O candidato do PSD à Câmara de Lisboa, Fernando Seara, endureceu o discurso contra o PS em relação à polémica da limitação dos mandatos, responsabilizando os socialistas por terem recusado aclarar a lei em tempo útil.

Fernando Seara discursava na sessão de encerramento da convenção autárquica do PSD, onde falou da polémica em torno da limitação dos mandatos e considerou ser «tempo de dizer sem medo que esta história tem uma origem» e «responsáveis diretos», que «não está no legislador ordinário, está sim na recusa afirmada e reafirmada do PS em aclarar as dúvidas que podia suscitar».

«Essa recusa tinha dois objetivos: ou poder imputar ao PSD a responsabilidade de ter alterado uma lei em seu proveito próprio ou - caso não o fizesse, como não poderia eticamente fazê-lo - pôr as candidaturas então já conhecidas na situação de só se poderem afirmar como tal em vésperas das eleições. Esta é a verdade nua e crua da história», condenou.

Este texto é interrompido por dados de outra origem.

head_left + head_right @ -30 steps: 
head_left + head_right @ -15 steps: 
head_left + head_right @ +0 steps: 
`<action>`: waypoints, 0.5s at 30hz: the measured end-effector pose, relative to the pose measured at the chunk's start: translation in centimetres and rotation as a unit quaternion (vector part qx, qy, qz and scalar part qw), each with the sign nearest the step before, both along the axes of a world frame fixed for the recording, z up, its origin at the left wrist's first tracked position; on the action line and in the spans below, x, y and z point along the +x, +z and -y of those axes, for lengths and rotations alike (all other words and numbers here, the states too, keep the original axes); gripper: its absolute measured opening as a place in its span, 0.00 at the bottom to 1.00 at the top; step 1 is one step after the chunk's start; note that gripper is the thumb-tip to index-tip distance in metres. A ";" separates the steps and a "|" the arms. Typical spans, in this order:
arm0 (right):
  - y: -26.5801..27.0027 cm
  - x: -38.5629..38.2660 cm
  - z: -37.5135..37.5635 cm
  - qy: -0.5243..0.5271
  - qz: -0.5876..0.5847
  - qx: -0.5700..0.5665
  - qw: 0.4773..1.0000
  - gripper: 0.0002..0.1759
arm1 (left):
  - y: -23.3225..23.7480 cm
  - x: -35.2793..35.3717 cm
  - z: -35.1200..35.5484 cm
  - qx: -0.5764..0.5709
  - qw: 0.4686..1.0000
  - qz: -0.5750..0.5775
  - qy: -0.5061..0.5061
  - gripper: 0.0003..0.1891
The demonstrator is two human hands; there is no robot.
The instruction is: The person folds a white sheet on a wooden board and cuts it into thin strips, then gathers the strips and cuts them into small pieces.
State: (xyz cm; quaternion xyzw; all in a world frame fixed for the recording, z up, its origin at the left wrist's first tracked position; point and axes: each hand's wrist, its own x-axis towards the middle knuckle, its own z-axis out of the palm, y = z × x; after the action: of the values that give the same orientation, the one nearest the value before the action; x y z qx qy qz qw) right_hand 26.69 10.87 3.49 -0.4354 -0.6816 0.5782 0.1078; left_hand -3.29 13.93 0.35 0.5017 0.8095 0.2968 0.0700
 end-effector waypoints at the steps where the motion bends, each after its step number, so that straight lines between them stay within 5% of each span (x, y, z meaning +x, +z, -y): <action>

O social-democrata foi mais longe: «A vergonha a que o país assistiu da judicialização desta fase de pré-campanha autárquica é filha exclusiva de uma estratégia dos socialistas para tentarem evitar desastres através de golpes rasteiros de secretaria».

Fernando Seara considera que este comportamento «indesmentível» do PS revela que PSD vai combater «contra gente que não olha a meios para atingir os fins, que é capaz de tudo para obter a mais pequena vantagem eleitoral».